Nyquist / XLISP 2.0  -  Contents | Tutorials | Examples | Reference

Hash Tables


The internal XLISP 'hash' function from 'xlsym.c':

/* hash - hash a symbol name string */
int hash(char *str, int len)
{
    int i;
    for (i = 0; *str; )
        i = (i << 2) ^ *str++;
    i %= len;
    return (i < 0 ? -i : i);
}

In XLISP this would look like:

(defun lisp-hash (string table-size)
  (let ((i 0))
    (dotimes (index (length string))
      (setq i (logxor (bsh i 2) (char-code (char string index)))))
    (setq i (rem i table-size))
    (if (minusp i) (- i) i)))

A hash function is a kind of random number generator, where the same input always produces the same output number. The XLISP hash function computes equally distributed integer numbers in a given range from the characters of an input string.

A very simple example:

  1. We want to store 4 strings in 2 lists, stored in 2 array elements:

    > (setq my-array (make-array 2))
    #(NIL NIL)  ; NIL NIL = two empty lists
    

    If the array index is computed by the hash function, then the equally distributed numbers make sure that every list will contain approximately the same number of strings:

    > (dolist (string '("a" "b" "c" "d") my-array)
        (push string (aref my-array (hash string (length my-array)))))
    #(("d" "b") ("c" "a"))
    

    The order of the strings in the array was computed by the hash function, it is not the same order as given to dolist.

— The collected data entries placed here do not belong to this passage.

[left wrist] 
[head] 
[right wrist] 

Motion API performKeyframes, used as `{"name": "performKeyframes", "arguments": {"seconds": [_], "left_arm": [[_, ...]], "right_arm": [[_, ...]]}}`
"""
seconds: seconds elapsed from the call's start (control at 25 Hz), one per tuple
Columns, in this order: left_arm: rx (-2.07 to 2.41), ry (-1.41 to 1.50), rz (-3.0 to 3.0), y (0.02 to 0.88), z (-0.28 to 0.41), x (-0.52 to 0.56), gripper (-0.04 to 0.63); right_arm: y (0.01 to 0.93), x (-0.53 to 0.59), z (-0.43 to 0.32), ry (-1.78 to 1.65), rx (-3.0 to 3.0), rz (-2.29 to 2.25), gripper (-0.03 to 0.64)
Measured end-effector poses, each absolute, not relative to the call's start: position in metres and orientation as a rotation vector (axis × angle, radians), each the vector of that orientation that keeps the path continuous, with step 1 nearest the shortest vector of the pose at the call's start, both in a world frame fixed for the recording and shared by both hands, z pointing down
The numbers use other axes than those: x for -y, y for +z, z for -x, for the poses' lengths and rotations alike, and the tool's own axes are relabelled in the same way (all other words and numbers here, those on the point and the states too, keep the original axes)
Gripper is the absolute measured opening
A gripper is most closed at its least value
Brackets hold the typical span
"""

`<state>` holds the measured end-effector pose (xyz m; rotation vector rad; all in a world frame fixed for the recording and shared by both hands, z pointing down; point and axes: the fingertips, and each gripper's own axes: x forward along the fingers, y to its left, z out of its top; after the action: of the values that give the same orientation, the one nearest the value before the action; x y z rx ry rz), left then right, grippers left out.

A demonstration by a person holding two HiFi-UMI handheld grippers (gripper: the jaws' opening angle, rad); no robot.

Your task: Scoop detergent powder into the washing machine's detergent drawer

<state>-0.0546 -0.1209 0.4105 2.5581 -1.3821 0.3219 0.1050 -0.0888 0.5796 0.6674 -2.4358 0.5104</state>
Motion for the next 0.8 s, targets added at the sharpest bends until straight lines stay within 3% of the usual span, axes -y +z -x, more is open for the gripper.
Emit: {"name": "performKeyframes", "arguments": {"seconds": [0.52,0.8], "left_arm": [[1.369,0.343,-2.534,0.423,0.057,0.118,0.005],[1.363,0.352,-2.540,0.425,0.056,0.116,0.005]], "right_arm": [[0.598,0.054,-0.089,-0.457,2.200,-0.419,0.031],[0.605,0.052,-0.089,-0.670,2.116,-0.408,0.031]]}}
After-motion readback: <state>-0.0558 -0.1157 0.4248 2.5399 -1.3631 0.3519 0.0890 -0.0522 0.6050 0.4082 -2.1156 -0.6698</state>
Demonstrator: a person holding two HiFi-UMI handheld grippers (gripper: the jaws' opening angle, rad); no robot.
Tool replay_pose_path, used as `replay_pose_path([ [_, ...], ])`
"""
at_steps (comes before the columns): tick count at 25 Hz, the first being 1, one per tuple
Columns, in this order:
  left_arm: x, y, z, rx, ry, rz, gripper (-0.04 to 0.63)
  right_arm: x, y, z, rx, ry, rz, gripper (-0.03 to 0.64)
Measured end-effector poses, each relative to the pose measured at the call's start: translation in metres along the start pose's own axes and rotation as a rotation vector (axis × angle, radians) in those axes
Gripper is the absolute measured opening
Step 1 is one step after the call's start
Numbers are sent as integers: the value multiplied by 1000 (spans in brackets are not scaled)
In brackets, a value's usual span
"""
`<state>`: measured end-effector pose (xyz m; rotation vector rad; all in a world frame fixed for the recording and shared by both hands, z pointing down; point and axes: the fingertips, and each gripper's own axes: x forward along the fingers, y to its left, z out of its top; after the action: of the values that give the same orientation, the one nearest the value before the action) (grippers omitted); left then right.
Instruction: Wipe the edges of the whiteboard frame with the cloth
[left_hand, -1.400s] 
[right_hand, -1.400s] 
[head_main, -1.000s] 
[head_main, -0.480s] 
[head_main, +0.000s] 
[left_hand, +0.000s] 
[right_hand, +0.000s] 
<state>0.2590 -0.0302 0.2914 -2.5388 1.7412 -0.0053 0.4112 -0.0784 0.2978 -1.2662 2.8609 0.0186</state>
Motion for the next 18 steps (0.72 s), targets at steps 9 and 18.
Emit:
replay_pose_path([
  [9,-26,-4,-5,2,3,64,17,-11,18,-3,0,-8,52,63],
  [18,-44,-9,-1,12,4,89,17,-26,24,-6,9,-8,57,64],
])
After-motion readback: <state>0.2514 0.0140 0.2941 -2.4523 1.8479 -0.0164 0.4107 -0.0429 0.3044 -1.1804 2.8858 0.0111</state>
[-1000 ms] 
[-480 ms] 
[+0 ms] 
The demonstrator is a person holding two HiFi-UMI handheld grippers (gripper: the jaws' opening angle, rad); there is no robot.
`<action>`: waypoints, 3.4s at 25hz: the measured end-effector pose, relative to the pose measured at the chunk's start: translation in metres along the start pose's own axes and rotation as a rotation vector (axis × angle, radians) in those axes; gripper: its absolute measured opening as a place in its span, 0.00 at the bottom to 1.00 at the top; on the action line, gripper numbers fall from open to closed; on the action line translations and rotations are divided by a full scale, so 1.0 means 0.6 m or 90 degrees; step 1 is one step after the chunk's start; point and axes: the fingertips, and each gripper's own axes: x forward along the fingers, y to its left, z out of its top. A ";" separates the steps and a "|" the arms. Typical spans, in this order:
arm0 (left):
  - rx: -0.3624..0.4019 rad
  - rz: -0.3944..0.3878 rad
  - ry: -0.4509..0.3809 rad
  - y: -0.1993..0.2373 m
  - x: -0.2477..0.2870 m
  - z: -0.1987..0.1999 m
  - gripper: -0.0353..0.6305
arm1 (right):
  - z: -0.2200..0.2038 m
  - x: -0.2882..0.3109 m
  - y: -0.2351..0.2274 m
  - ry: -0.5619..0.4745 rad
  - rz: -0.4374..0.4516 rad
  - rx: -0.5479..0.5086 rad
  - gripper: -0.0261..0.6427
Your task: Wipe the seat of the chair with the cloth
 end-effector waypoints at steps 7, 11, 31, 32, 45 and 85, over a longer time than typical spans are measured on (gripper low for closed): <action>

  2. If we now search for a string in the lists then the hash function will tell us the number of the array element with the list containing the string because the same input string to the hash function always produces the same output number, as long as the same 'table-size' [the same number of array elements] is used:

    > (dolist (string '("a" "b" "c" "d"))
        (format t "~s = ~s~%" string
                  (aref my-array (hash string (length my-array)))))
    "a" = ("c" "a")
    "b" = ("d" "b")
    "c" = ("c" "a")
    "d" = ("d" "b")
    NIL
    

    The hash function will always find the correct list as long as the number of array elements has not changed.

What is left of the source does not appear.